### Exercise
Sort through the data and copy the lines holding the word "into".

### Data to process
□ □ □

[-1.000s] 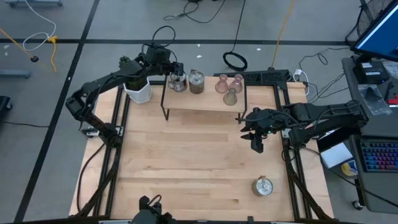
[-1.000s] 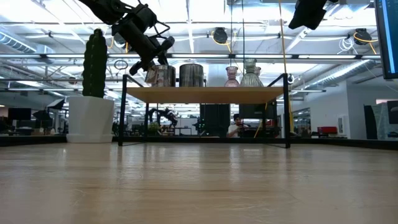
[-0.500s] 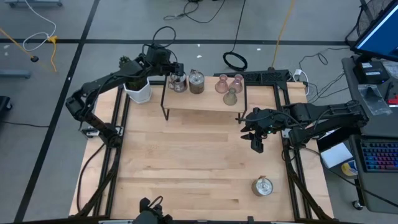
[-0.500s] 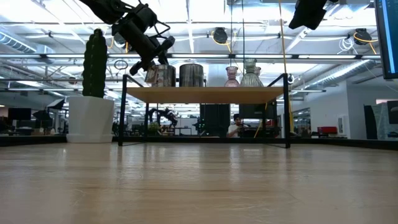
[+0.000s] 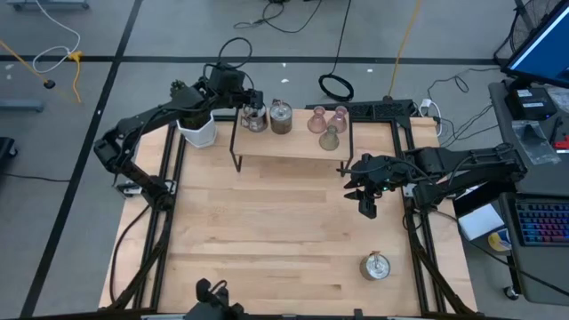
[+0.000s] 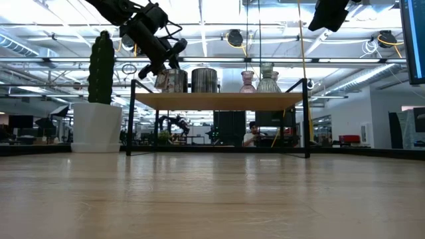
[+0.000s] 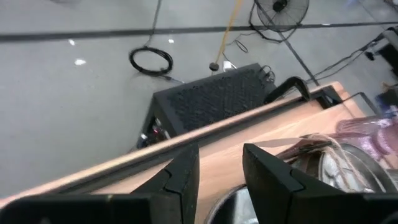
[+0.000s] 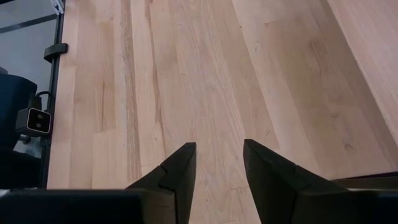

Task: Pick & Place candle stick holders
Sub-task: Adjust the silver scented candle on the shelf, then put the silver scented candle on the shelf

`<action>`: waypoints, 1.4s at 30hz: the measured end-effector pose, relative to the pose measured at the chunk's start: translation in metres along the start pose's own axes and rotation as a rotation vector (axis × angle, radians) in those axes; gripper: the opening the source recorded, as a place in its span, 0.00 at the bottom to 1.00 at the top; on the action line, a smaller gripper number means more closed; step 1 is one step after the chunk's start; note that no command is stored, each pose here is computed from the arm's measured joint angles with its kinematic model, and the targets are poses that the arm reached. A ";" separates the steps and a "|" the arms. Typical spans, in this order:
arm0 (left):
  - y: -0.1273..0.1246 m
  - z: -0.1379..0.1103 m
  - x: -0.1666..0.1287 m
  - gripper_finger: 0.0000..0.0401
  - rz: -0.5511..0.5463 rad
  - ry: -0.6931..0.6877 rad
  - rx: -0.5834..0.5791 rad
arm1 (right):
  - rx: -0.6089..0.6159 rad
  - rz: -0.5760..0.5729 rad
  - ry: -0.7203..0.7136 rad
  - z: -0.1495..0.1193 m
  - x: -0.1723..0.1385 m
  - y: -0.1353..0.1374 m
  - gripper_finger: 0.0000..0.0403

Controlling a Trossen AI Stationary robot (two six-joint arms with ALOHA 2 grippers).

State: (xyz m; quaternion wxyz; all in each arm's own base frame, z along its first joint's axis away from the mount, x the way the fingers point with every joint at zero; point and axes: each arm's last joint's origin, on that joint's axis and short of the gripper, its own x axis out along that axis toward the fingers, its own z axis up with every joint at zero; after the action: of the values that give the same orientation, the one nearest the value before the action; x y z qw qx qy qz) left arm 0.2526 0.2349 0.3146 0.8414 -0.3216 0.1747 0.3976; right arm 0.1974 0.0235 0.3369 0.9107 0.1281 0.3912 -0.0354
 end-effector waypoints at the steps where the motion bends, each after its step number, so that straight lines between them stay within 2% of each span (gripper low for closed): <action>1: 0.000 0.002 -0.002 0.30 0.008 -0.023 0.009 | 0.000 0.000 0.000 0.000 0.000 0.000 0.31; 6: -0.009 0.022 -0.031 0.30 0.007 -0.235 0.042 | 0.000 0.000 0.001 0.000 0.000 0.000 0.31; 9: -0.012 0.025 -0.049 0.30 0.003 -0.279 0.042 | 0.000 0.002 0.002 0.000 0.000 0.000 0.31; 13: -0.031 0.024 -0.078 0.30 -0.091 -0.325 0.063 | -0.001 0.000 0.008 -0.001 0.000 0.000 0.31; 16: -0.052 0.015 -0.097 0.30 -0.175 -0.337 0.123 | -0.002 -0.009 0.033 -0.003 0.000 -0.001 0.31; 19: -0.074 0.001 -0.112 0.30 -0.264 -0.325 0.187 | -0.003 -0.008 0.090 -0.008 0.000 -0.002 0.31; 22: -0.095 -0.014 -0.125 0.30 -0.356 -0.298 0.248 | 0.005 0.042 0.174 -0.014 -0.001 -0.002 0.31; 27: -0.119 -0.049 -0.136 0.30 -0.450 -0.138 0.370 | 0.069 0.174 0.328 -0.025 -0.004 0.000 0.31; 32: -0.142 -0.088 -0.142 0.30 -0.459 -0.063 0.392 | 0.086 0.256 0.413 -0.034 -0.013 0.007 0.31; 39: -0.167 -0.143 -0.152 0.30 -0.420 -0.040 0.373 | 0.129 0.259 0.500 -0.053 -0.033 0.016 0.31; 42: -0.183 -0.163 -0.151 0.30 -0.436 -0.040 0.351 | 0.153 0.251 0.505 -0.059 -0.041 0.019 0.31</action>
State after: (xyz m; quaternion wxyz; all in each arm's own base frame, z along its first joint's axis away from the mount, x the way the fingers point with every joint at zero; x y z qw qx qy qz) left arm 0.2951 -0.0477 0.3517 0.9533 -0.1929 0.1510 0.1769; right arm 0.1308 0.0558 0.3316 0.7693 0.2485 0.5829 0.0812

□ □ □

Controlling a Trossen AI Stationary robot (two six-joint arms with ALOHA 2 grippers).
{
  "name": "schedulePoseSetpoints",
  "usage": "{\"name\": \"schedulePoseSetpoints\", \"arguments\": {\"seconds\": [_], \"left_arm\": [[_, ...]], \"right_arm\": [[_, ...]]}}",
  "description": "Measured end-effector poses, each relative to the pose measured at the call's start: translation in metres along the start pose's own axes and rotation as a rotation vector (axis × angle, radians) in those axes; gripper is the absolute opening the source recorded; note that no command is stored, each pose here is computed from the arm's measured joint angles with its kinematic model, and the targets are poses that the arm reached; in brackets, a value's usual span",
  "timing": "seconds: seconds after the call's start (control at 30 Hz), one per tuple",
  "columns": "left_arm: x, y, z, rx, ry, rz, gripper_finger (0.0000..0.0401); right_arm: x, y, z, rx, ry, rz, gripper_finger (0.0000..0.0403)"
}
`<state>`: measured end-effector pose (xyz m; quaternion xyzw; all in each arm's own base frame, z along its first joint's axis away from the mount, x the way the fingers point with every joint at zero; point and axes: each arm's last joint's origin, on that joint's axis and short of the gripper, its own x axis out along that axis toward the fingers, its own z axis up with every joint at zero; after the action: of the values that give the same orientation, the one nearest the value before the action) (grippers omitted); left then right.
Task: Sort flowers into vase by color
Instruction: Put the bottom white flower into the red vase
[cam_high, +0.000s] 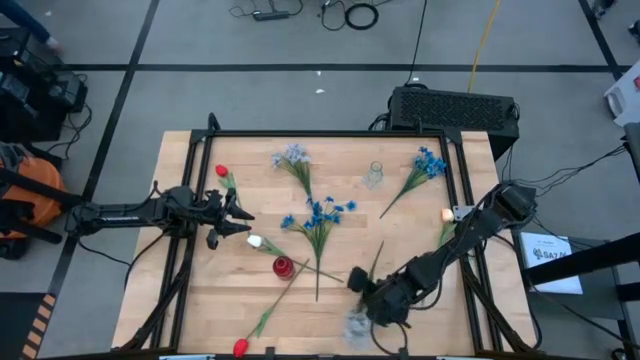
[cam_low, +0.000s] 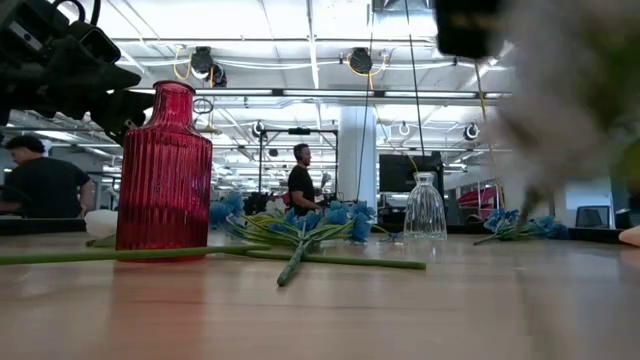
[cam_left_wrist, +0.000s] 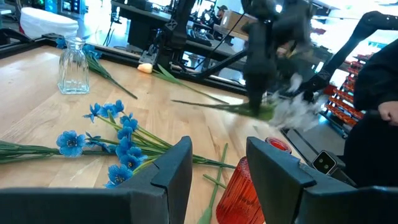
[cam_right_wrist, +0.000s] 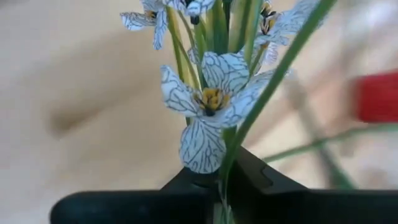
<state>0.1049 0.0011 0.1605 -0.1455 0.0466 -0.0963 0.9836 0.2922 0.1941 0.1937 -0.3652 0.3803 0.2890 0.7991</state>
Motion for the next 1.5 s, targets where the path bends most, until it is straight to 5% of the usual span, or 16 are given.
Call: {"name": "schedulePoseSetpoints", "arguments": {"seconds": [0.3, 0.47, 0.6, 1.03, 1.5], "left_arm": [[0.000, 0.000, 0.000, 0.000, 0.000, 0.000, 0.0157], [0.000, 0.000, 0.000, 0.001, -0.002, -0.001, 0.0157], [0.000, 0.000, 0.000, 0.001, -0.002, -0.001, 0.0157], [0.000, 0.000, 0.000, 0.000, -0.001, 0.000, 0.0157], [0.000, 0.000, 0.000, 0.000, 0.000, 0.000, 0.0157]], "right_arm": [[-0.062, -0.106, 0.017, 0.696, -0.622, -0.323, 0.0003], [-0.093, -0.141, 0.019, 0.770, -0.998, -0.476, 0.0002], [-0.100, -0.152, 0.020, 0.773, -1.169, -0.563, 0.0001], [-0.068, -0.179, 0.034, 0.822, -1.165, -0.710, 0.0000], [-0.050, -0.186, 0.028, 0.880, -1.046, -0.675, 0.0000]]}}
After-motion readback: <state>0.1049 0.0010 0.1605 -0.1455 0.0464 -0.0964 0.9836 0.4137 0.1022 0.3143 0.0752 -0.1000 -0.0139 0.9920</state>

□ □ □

### Solution for this exercise
Task: Sort flowers into vase by color
Instruction: Put the bottom white flower into the red vase

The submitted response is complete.